------ DATA LISTING
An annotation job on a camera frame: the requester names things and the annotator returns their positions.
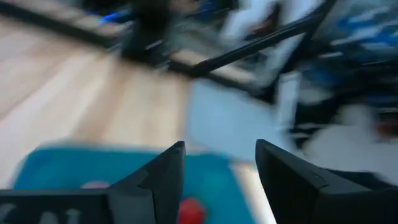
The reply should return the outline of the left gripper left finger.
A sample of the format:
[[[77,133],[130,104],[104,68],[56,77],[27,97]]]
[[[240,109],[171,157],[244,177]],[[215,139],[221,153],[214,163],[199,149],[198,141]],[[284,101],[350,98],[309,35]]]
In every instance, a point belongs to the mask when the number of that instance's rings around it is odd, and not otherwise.
[[[185,143],[105,189],[0,190],[0,224],[175,224]]]

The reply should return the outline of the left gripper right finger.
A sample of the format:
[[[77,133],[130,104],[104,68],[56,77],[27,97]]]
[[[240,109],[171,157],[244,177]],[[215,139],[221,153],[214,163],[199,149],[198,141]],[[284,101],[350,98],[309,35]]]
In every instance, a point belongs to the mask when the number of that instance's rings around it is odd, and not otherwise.
[[[318,167],[263,139],[256,165],[277,224],[398,224],[398,185],[375,173]]]

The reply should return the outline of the pink toy peach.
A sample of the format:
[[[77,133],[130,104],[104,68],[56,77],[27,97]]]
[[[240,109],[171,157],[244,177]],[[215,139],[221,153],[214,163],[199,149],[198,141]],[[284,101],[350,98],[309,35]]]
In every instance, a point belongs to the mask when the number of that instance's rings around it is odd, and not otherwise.
[[[108,188],[109,184],[102,180],[94,180],[83,184],[81,189],[105,189]]]

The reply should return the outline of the blue plastic tupperware container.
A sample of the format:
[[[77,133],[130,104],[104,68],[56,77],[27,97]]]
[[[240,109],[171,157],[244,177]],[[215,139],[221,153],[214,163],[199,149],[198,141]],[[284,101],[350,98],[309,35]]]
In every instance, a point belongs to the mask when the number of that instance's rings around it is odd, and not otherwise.
[[[102,180],[113,184],[163,152],[162,148],[110,144],[48,144],[26,156],[14,189],[78,189]],[[183,198],[206,208],[204,224],[256,224],[231,161],[217,154],[187,155]]]

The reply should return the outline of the red toy strawberry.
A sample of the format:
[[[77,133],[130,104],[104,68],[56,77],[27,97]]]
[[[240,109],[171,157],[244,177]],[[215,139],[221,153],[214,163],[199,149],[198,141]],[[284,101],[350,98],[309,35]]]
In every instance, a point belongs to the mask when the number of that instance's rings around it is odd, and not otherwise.
[[[178,224],[204,224],[206,210],[199,199],[185,198],[180,202],[178,210]]]

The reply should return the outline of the grey cloth mat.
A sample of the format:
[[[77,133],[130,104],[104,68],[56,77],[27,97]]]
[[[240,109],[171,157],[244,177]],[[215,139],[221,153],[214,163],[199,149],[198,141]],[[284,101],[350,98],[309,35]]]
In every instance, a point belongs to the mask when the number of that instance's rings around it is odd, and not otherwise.
[[[209,80],[193,82],[186,125],[192,143],[244,161],[254,161],[258,139],[296,149],[273,106]]]

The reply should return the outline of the black aluminium table frame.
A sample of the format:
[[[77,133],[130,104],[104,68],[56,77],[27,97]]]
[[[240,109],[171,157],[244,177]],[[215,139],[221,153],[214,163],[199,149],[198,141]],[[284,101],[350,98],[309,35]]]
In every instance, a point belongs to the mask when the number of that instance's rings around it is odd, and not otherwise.
[[[312,35],[322,23],[327,13],[332,9],[335,2],[336,0],[324,0],[323,3],[305,17],[288,23],[265,37],[218,57],[213,57],[194,65],[188,65],[171,58],[171,40],[172,34],[174,34],[172,26],[174,25],[174,17],[177,14],[174,7],[177,7],[179,4],[176,0],[170,0],[170,8],[174,15],[167,41],[169,59],[164,65],[170,65],[171,70],[182,72],[191,77],[206,77],[222,85],[240,90],[248,90],[248,86],[240,84],[237,81],[228,78],[217,78],[213,74],[213,71],[295,35]],[[127,10],[117,17],[117,21],[107,23],[110,28],[109,32],[99,31],[91,25],[78,25],[76,23],[77,20],[87,17],[81,10],[77,10],[77,16],[75,17],[69,19],[60,17],[66,11],[72,10],[72,7],[55,0],[0,0],[0,14],[3,16],[13,17],[19,21],[31,23],[103,48],[117,48],[121,52],[122,42],[127,36],[129,26],[132,24],[130,17],[132,6],[130,0],[127,4]]]

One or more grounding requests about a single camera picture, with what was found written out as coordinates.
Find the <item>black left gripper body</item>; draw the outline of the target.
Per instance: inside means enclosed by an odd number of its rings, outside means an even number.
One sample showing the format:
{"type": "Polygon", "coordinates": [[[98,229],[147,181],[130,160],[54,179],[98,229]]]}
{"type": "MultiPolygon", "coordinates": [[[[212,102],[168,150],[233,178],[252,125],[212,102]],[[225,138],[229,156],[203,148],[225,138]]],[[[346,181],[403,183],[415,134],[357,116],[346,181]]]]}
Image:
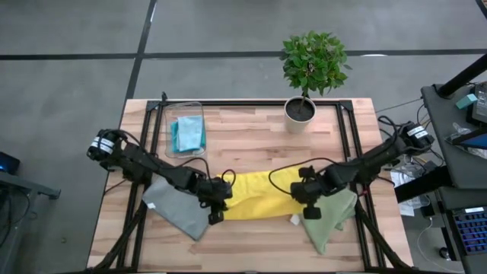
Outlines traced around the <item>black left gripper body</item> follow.
{"type": "Polygon", "coordinates": [[[224,212],[228,210],[226,199],[233,197],[231,184],[221,177],[198,179],[196,196],[202,209],[209,209],[208,223],[215,225],[224,221],[224,212]]]}

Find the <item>yellow microfiber towel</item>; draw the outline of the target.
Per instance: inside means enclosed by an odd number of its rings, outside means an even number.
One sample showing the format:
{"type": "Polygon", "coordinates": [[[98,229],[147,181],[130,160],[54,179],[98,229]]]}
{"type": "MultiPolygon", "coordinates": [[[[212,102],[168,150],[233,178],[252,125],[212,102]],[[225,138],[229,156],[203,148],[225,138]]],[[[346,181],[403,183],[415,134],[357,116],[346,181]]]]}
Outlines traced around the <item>yellow microfiber towel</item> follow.
{"type": "Polygon", "coordinates": [[[225,181],[234,182],[232,197],[226,199],[225,220],[252,220],[298,214],[304,205],[290,196],[290,185],[298,182],[297,167],[278,170],[225,174],[225,181]]]}

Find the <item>teal fluffy microfiber towel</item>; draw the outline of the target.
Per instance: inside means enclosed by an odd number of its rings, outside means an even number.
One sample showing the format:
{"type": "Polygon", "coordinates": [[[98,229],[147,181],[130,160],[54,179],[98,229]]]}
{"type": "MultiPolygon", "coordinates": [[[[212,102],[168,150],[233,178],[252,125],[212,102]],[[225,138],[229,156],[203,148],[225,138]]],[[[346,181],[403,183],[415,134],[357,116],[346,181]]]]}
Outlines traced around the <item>teal fluffy microfiber towel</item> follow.
{"type": "MultiPolygon", "coordinates": [[[[172,122],[170,125],[170,135],[171,135],[171,141],[172,141],[172,152],[173,153],[182,153],[182,151],[179,149],[178,145],[178,122],[172,122]]],[[[201,144],[200,148],[204,148],[206,146],[206,137],[205,137],[205,132],[202,133],[202,139],[201,139],[201,144]]]]}

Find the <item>white plant pot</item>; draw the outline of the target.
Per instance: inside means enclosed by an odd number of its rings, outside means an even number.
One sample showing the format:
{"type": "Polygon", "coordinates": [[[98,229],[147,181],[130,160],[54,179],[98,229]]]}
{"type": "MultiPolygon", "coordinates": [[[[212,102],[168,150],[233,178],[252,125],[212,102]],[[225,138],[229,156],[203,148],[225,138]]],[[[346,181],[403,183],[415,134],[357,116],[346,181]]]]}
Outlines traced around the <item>white plant pot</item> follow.
{"type": "Polygon", "coordinates": [[[317,108],[309,97],[296,96],[286,101],[284,111],[286,130],[298,134],[314,119],[317,108]]]}

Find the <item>clear plastic bin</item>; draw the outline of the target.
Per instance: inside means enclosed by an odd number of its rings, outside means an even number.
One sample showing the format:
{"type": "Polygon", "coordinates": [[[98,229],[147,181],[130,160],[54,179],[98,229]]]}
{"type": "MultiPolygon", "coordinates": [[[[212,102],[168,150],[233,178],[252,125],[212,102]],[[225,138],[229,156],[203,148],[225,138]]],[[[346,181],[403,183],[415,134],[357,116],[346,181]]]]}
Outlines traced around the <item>clear plastic bin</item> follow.
{"type": "Polygon", "coordinates": [[[177,119],[182,116],[202,116],[203,132],[205,132],[205,137],[206,137],[204,110],[200,102],[192,101],[186,103],[171,104],[164,109],[163,116],[164,116],[165,132],[166,132],[166,148],[165,148],[166,156],[168,156],[169,158],[192,158],[192,157],[201,156],[205,153],[206,146],[198,150],[186,151],[182,153],[173,153],[172,146],[171,146],[172,141],[170,135],[171,132],[170,125],[172,122],[177,122],[177,119]]]}

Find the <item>white papers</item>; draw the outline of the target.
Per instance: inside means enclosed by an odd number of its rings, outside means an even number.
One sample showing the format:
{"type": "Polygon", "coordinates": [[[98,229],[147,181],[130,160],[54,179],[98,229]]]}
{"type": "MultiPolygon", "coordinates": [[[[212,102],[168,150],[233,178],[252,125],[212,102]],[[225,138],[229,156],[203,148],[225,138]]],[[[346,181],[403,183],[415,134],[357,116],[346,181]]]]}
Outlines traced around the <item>white papers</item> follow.
{"type": "MultiPolygon", "coordinates": [[[[425,169],[417,163],[405,164],[400,167],[392,168],[390,177],[394,187],[405,185],[423,175],[425,169]]],[[[399,211],[402,216],[414,217],[415,210],[429,206],[431,200],[425,195],[414,197],[399,203],[399,211]]]]}

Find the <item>green leafy plant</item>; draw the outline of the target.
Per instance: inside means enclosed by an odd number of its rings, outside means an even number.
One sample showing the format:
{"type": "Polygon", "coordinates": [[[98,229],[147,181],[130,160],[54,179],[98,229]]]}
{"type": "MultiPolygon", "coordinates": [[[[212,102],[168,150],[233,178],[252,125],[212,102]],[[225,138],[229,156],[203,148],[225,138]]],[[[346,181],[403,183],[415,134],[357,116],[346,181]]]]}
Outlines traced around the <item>green leafy plant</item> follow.
{"type": "Polygon", "coordinates": [[[282,42],[284,79],[289,86],[301,90],[307,97],[310,92],[324,96],[332,89],[345,84],[347,64],[345,45],[332,33],[317,33],[313,30],[292,35],[282,42]]]}

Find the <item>grey side desk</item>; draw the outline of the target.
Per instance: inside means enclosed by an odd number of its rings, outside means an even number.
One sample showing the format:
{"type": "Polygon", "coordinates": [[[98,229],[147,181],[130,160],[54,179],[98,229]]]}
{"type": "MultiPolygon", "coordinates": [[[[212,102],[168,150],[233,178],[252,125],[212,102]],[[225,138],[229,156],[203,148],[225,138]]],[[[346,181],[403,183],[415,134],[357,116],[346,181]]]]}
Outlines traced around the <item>grey side desk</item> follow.
{"type": "Polygon", "coordinates": [[[456,102],[469,93],[469,88],[461,88],[451,99],[438,96],[434,85],[422,87],[421,93],[453,185],[465,190],[487,190],[487,159],[446,141],[448,136],[457,133],[454,123],[473,131],[477,129],[466,121],[467,111],[456,107],[456,102]]]}

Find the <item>backlit keyboard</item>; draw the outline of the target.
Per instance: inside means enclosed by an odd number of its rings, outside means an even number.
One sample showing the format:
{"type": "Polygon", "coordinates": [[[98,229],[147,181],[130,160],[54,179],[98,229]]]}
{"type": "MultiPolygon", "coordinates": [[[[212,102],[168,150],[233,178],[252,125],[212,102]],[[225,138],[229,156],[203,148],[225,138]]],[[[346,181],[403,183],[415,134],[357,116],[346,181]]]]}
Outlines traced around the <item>backlit keyboard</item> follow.
{"type": "Polygon", "coordinates": [[[467,256],[487,253],[487,207],[456,209],[451,214],[463,252],[467,256]]]}

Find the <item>small teal box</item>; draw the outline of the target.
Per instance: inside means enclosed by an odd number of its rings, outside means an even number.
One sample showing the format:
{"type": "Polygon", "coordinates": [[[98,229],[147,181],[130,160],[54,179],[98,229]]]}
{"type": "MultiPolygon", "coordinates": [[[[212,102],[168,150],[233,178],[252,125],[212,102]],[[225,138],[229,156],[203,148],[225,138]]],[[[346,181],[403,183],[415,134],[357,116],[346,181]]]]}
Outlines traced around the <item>small teal box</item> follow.
{"type": "Polygon", "coordinates": [[[463,110],[469,107],[470,105],[474,104],[476,101],[477,101],[477,97],[475,94],[468,94],[456,102],[456,107],[459,110],[463,110]]]}

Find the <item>grey metal stand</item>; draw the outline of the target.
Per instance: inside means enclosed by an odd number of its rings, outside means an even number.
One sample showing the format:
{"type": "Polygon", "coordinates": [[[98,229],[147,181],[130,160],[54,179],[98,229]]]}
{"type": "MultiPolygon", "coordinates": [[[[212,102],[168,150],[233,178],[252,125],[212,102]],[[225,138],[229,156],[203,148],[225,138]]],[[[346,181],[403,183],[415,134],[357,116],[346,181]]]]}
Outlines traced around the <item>grey metal stand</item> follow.
{"type": "Polygon", "coordinates": [[[5,172],[0,172],[0,190],[4,190],[0,194],[0,274],[9,274],[36,198],[58,199],[61,190],[5,172]]]}

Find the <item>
------------
* _PROBLEM TO WORK ON_
If a line in the records contains the word "finger", copy it out.

* _OUTPUT_
The reply should return the outline of the left gripper left finger.
The reply should return the outline of the left gripper right finger.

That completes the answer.